Since its inception in 1968, the squadron has been credited with more than 416 saves.

According to Tech Sgt. Michael Duffney, 40th HS flight engineer, the 40th HS is one of only two locations in Montana that is capable of using a hoist and litter to perform search and rescues.

“A lot of the time, especially in Montana, there are areas where helicopters can’t land,” Duffney said. “With the exception of Two Bear Air in Kalispell, (we) have the only hoist capable aircraft in the entire state.”

With such a unique capability, training is conducted often with local law enforcement to sharpen their skills and keep the crews ready for almost any mission.

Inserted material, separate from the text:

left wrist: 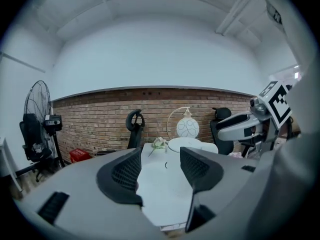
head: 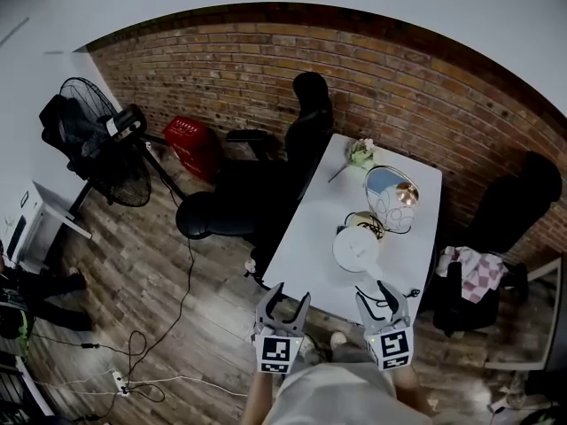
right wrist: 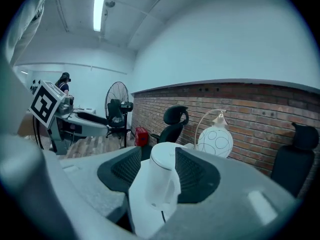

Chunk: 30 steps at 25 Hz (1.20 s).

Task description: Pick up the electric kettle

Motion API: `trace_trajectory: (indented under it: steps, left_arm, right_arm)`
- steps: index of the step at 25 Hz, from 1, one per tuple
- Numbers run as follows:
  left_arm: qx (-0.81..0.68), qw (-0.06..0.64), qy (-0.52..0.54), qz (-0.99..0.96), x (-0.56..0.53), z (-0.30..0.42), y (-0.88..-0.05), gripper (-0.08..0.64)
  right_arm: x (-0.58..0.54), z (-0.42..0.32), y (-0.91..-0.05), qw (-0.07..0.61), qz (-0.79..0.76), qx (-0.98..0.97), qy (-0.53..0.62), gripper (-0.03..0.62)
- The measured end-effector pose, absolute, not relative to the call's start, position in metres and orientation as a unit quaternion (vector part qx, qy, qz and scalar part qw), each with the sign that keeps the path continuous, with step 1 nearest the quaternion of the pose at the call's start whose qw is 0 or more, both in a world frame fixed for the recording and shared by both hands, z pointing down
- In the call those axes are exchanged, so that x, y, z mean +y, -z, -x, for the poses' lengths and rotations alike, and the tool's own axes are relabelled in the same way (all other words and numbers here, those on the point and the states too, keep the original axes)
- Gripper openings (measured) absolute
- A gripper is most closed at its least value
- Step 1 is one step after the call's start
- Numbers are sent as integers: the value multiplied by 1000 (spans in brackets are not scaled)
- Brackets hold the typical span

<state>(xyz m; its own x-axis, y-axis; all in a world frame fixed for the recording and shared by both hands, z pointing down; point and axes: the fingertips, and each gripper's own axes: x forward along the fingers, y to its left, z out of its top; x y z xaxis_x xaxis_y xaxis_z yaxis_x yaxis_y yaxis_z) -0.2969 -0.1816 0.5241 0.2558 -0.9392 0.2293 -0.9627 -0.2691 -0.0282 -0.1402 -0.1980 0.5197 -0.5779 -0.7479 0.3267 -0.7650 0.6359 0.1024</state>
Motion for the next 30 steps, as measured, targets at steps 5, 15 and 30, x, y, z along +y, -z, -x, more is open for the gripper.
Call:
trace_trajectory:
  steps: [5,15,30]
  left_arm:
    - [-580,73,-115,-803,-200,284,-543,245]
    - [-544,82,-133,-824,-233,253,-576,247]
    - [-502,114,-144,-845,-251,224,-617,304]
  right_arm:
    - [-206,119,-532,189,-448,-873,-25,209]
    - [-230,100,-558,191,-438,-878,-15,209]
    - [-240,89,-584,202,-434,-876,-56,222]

“Training includes unprepared landing sites, hoist operations, working with flight doctors and scenarios to perform searches,” Duffney said. “Doing this on a regular basis helps keep our skills honed.”

McElroy, Richardson and Duffney all take pride in their job and enjoy where they are and what they do for the Air Force and the community.

“People come from all over the world to see parts of Montana and we basically consider this our back yard,” Duffney said. “Any day out here flying is an awesome day.”

McElroy said the opportunities he has had and the people he has met while stationed at Malmstrom has been nothing short of magnificent.

“The huey community is an excellent community,” McElroy said. “We’re incredibly genuine people that care about each other and care about what we do.”

Richardson said he has learned some great things from great crew members in his time here.

“I think the knowledge level of everybody here is incredible,” Richardson said. “I’ve learned something from everyone here, the area we get to fly in is amazing, the espirit de corps is very high here and I would not want to be anywhere else as a new pilot or flight engineer.”